Grading Criteria for the project:
- Relevance
- Methodology
- Analysis
- Presentation
- Code Quality
Here are examples of projects that previous students created:
Attendance
Students are required to attend classes following the University’s policies. Students with more than three unexcused absences are assumed to have withdrawn from the course. Students with a justified reason not to attend class have to send me an email explaining why they cannot attend ahead of class.
Academic Honesty
As stated in the university catalog, any student who commits an act of academic dishonesty will receive a failing grade on the work in which the dishonesty occurred. In addition, acts of academic dishonesty, irrespective of the weight of the assignment, may result in the student receiving a failing grade in the course. Instances of academic dishonesty will be reported to the Dean of Academic Affairs. A student reported twice for academic dishonesty is subject to summary dismissal from the University. In such a case, the Academic Council will then make a recommendation to the President, who will make the final decision.
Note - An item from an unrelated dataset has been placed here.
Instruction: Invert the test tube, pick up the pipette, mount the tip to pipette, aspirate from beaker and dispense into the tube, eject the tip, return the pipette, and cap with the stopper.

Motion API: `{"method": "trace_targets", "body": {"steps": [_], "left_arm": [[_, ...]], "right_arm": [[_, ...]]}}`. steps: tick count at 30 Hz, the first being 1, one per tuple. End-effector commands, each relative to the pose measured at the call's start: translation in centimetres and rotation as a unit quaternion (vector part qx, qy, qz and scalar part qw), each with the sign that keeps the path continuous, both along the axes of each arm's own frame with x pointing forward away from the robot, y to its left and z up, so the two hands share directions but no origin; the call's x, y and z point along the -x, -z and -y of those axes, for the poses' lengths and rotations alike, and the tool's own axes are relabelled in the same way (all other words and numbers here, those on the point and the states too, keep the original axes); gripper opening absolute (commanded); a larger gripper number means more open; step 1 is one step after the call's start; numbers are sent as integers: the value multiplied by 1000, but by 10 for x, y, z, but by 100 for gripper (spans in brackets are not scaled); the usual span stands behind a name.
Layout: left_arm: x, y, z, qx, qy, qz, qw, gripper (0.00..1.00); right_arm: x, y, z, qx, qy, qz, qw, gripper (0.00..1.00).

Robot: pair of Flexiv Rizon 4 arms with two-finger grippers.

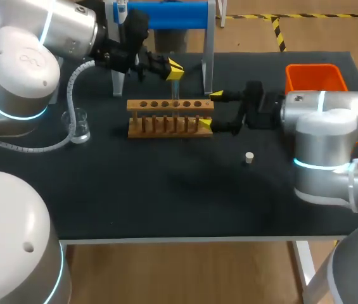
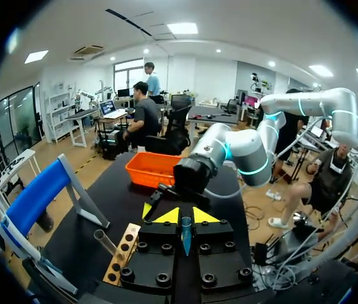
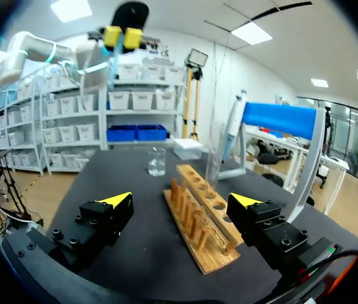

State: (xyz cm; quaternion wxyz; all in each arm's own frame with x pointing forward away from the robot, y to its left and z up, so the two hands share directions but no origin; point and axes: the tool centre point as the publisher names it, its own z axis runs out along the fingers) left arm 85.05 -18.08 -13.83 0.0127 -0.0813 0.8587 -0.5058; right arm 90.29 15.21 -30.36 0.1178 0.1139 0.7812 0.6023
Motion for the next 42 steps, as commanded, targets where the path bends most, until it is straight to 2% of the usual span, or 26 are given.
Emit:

Students with Learning Difficulties and other Disabilities
The University does not discriminate based on disability. Students with approved accommodations must inform their professors at the beginning of the term. Please see the website for the complete policy.
Required Books
General Books on Python
McKinney, Wes, 2022. Python for Data Analysis. O’Reilly. https://wesmckinney.com/book/.
Text Analysis
Hovy, Dirk. 2020. Text Analysis in Python for Social Scientists. Cambridge University Press. https://www.cambridge.org/core/elements/abs/text-analysis-in-python-for-social-scientists/BFAB0A3604C7E29F6198EA2F7941DFF3
Bengfort, Benjamin, Bilbro, Rebecca, and Tony Ojeda. 2018. Applied Text Analysis with Python. O’Reilly Media, Inc. https://www.oreilly.com/library/view/applied-text-analysis/9781491963036/
Hvitfeldt, Emil and Silge, Julia. 2022. Supervised Machine Learning for Text Analysis in R. CRC Press. https://smltar.com
Grimmer, Justin, Brandon M. Stewart, and Margaret E. Roberts. Text As Data: A New Framework for Machine Learning and the Social Sciences. Princeton University Press, 2022.
Silge, Julia, and David Robinson. Text Mining with R: A Tidy Approach.. First edition. O’Reilly, 2017.